Friday, September 6, 2019

Finding Your Target By Scott Shaw


By Scott Shaw

In the martial arts, one of the primary things that the trainee focuses upon is developing the skill to accurately see a vulnerable point on their opponent and then deliver a precisely targeted strike to that location. Where as most people who enter into physical combat do so with a wild and undefined barrage of offensive techniques, the martial artist understands that style of combat is not only unreliable but also causes the person who is utilizing it to expend a lot of energy. For this reason, precise targeting is part of the primary curriculum for all schools of martial arts.
Life is not much different from this. Some people, for whatever self-defined reason, choose an individual and then focus a targeted attack upon that person. Look around, you see it everywhere. You see it in the news, you see it in conversations, you see it in internet posting, and you see it in bar fights. What is occurring in all of these cases is that one person has targeted another person and is attempting to overpower them via a precisely target attack.
The motivation for this style of attack can be wide-spanning but the one reality of it is that one person has decided that they should hurt and/or defeat another person. But, as we all understand, the definition of attack is based upon the concept of winning and losing. Just as no boxer or MMA fighter is the champion of the ring forever, this too is the case with the person who instigates attacks. They may win but they will eventually end up the loser.
In the martial arts, the true martial artist always avoids physical confrontations. They say nothing and do nothing to escalate personal conflict. From their training they understand that they posses highly developed techniques of self-defense thus they have nothing to prove. But, the world is not like that. Many people do not want to exist at a level where they understand that each person is their own person and defined by their own reality. Instead, they want to judge, they want to attack, they want to sucker punch, they want to hurt other people so that they will appear to be more than the individual they are attacking. But, are they?

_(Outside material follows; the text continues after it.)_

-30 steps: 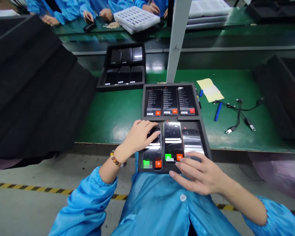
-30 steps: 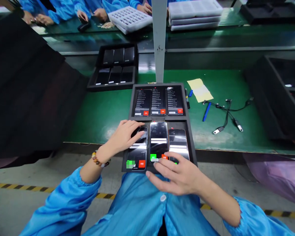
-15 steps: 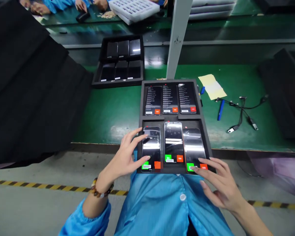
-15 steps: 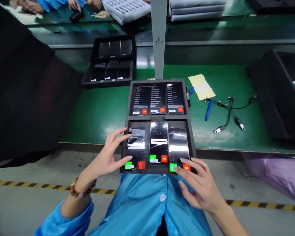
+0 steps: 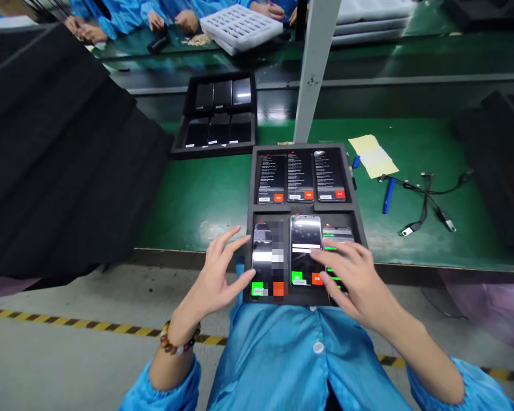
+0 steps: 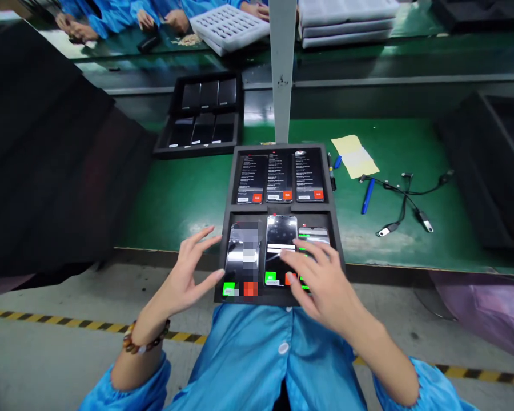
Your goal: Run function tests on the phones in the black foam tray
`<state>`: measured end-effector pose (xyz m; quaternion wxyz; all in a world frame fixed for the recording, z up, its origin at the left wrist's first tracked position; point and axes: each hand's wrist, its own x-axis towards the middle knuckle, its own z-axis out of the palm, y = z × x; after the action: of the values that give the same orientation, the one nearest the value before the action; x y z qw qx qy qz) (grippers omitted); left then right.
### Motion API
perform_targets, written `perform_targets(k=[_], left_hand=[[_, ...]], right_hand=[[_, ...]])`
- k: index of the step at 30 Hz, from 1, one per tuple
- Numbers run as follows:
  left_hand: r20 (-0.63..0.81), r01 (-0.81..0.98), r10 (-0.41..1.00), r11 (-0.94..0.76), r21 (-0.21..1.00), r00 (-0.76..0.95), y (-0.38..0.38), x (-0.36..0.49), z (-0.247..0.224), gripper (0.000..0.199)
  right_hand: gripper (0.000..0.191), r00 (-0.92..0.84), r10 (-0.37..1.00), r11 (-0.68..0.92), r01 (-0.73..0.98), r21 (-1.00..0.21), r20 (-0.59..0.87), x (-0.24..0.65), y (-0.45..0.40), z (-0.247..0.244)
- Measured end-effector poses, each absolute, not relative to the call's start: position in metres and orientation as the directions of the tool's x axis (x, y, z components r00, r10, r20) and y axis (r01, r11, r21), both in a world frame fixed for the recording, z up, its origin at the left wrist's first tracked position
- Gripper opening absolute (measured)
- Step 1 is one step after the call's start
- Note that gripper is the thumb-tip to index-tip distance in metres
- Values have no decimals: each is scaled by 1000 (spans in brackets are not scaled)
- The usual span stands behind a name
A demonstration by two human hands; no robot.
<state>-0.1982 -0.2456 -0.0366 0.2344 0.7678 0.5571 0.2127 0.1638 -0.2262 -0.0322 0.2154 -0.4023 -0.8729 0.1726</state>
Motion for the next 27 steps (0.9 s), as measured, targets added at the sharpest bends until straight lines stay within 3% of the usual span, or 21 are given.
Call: perform_targets(k=[6,11,15,20,25,27], left_hand=[[110,788,932,-351,506,344,-210,-184,-38,35],[95,766,879,-456,453,467,-165,-155,-34,34],[38,760,849,-491,425,527,-144,-127,-34,36],[-21,809,865,-459,367,501,-131,-97,-36,38],[-39,767,858,-437,470,513,-134,-115,-25,36],[-25,740,844,-455,495,535,-149,-135,-17,44]], right_hand=[[43,-372,918,387,775,-500,134,197,-186,-48],[40,-461,876,464,721,-514,143,170,-147,-46],[42,-479,864,499,768,-401,157,151,-134,-43],[40,-471,872,483,782,-393,134,149,-138,-51],[39,-465,881,444,755,-483,84,171,-149,-42],[53,-468,876,458,736,-499,113,190,-165,-33]])
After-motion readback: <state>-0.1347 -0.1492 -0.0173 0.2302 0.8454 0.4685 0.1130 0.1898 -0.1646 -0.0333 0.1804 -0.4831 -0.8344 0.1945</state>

As people living on the path of consciousness, we are the one’s who do not partake of that level of intoxication. But, again, it is all around us—there is no way to avoid it. So, what should we do when we witness it?

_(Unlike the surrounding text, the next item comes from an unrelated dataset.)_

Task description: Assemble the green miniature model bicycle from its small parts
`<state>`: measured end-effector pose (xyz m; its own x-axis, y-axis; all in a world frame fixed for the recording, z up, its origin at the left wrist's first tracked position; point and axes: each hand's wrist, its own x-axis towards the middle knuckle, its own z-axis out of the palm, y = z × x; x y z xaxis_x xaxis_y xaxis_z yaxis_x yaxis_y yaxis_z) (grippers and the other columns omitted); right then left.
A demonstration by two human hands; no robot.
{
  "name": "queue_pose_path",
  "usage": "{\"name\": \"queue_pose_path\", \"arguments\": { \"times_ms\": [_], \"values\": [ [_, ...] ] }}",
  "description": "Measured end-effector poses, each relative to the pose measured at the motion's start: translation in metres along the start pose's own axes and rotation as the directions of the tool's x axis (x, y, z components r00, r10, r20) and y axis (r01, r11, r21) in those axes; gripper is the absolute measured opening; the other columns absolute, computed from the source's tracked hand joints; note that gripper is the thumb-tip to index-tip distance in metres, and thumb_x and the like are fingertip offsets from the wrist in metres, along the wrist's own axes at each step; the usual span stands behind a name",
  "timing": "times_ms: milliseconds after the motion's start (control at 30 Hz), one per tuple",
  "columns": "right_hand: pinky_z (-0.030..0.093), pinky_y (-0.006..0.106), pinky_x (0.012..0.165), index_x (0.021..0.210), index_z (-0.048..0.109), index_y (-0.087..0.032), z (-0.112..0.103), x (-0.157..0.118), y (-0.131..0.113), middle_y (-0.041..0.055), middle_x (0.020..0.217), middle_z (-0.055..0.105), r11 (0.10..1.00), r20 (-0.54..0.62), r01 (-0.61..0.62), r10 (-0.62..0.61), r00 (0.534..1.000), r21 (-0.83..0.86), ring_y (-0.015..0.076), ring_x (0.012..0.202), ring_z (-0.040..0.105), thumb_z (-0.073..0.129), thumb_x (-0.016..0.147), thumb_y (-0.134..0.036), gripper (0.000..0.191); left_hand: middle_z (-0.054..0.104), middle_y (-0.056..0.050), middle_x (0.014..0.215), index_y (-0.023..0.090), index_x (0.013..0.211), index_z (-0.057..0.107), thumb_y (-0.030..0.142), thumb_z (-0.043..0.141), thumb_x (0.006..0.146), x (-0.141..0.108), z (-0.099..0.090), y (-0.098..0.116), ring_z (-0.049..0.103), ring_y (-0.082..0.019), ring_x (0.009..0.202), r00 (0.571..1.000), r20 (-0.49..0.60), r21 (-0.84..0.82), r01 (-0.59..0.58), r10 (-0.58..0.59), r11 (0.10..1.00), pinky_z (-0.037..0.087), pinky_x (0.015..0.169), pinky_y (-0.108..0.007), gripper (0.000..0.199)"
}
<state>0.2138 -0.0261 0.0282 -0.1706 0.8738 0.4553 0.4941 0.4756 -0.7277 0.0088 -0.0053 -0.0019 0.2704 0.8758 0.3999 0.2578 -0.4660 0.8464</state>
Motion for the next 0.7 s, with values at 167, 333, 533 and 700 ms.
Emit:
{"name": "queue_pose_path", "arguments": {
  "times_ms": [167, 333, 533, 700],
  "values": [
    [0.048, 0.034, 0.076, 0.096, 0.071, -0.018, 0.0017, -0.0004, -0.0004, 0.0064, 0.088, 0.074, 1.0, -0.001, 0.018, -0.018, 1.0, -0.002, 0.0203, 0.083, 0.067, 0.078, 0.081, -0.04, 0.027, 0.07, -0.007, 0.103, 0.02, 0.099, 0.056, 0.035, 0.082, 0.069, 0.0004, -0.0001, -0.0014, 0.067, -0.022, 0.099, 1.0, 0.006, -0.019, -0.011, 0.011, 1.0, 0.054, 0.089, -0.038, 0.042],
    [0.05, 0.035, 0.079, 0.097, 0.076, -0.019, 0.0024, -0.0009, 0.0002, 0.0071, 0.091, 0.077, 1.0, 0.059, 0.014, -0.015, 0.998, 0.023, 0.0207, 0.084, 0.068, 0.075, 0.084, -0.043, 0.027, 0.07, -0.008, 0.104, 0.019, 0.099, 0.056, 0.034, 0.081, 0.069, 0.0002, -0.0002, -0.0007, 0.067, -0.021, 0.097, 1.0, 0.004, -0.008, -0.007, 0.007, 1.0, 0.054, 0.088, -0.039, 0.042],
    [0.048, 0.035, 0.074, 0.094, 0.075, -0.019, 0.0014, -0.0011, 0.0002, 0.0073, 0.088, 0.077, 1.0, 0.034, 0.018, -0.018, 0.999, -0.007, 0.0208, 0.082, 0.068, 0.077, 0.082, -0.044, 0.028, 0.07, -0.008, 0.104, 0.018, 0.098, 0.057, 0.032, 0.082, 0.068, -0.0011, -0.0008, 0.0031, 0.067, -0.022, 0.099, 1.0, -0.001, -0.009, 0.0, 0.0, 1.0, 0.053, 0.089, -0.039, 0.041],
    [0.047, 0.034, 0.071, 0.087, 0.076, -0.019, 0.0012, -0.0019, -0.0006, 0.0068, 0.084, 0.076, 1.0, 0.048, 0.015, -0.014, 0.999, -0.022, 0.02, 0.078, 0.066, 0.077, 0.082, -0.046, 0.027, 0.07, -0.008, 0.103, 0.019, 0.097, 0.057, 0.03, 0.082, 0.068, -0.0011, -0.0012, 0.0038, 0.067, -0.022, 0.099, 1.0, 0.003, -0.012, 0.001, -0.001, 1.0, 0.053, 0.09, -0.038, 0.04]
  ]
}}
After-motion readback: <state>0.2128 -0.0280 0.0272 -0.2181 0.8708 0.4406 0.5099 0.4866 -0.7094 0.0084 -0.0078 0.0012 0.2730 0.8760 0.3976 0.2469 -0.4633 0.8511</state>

Though there is no absolute answer to this question, perhaps the best thing to do is to simply not participate. Do not allow yourself to be brought down to the level of the person who attacks. Do not encourage them. Do not cheer them on. Say nothing, do nothing; that would be the ultimate example of Zen. Or, if you have the ability, create a situation that completely alters the course of the confrontation and redirects it to a positive place. For in the martial arts this is the ultimate level of self-defense, not to fight but to not fight. Just as Bruce Lee so ideally stated in the movie, Enter the Dragon, “I call it the art of fighting without fighting.”

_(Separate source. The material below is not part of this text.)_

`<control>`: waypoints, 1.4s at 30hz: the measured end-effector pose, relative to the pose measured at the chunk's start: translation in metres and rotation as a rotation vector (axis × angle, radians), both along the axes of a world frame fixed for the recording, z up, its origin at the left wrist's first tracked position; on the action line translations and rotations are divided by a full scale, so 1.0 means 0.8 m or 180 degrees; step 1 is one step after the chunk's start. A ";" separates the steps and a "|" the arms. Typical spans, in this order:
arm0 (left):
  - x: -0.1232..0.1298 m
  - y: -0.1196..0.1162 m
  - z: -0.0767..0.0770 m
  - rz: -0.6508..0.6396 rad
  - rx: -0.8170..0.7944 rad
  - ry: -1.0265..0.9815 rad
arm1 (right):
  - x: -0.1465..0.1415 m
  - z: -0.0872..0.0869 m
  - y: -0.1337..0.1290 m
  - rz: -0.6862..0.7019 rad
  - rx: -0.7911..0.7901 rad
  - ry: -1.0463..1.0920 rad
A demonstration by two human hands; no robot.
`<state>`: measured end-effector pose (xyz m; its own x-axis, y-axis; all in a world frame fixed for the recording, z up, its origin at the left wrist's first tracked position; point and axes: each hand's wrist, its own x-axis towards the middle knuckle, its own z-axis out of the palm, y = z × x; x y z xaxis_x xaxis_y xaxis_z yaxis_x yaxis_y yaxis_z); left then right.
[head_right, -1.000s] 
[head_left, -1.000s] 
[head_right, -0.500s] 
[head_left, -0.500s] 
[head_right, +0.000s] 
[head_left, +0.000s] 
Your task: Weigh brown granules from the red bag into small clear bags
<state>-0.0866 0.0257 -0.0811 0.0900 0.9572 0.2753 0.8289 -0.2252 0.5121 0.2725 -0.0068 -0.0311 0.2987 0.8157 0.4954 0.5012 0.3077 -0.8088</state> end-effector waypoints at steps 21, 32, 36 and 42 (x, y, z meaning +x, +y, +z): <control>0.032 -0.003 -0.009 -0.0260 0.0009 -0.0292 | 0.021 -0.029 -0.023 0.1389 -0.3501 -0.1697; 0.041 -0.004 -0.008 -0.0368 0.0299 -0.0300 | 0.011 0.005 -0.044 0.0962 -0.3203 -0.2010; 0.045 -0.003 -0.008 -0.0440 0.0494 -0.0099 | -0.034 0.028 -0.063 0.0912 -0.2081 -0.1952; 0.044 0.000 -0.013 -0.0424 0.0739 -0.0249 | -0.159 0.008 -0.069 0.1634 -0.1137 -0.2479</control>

Ultimately, be more than the person who targets other individuals. Make the world a better place by not contributing to or participating in that style of attack. Exist in the space of understanding that each person is who they are and because they are who they are any attack on them is an attack of all of us. Thus, the person who is instigating the attack is doing nothing more then sending everybody who listens to them or is inspired or invigorated by their actions to make the everything worse for all of us.
I believe we all want our life to be better. I believe we all want the everything of the world to be better. How do we achieve that? Never attack.